### [Exercise requirements]
Your task is to transcribe exactly, and only, the lines running from the one with "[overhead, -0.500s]" to the end of the listing below, inclusive, with every picture left out.

### [Provided material]
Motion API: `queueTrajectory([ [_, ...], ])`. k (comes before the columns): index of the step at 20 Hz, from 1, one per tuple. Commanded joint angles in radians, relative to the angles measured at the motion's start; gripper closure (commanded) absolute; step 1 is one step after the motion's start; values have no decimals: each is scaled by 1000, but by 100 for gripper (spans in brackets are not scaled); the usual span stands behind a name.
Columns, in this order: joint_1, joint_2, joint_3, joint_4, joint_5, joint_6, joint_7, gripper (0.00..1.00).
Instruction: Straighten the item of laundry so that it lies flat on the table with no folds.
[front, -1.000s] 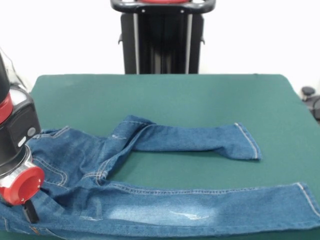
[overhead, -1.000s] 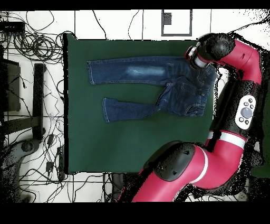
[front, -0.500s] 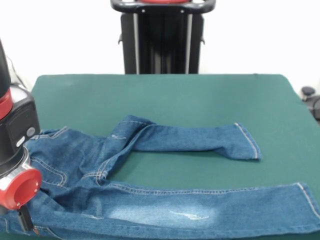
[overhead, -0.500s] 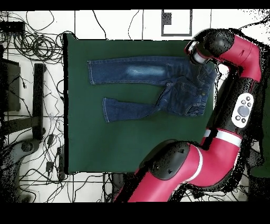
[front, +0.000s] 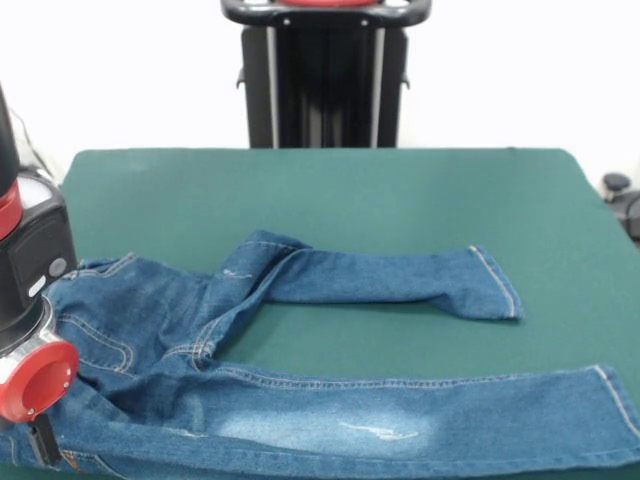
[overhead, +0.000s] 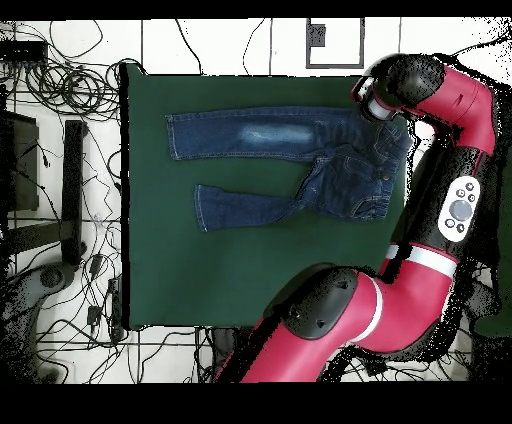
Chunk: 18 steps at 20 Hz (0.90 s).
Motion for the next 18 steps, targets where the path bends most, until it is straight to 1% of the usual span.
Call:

### [Task response]
[overhead, -0.500s] 
[front, +0.000s] 
[overhead, +0.000s] 
Chunk: 18 steps at 20 Hz (0.90 s).
Motion for the next 18 steps, targets where the path bends most, until it is straight to 1% of the usual span.
Call:

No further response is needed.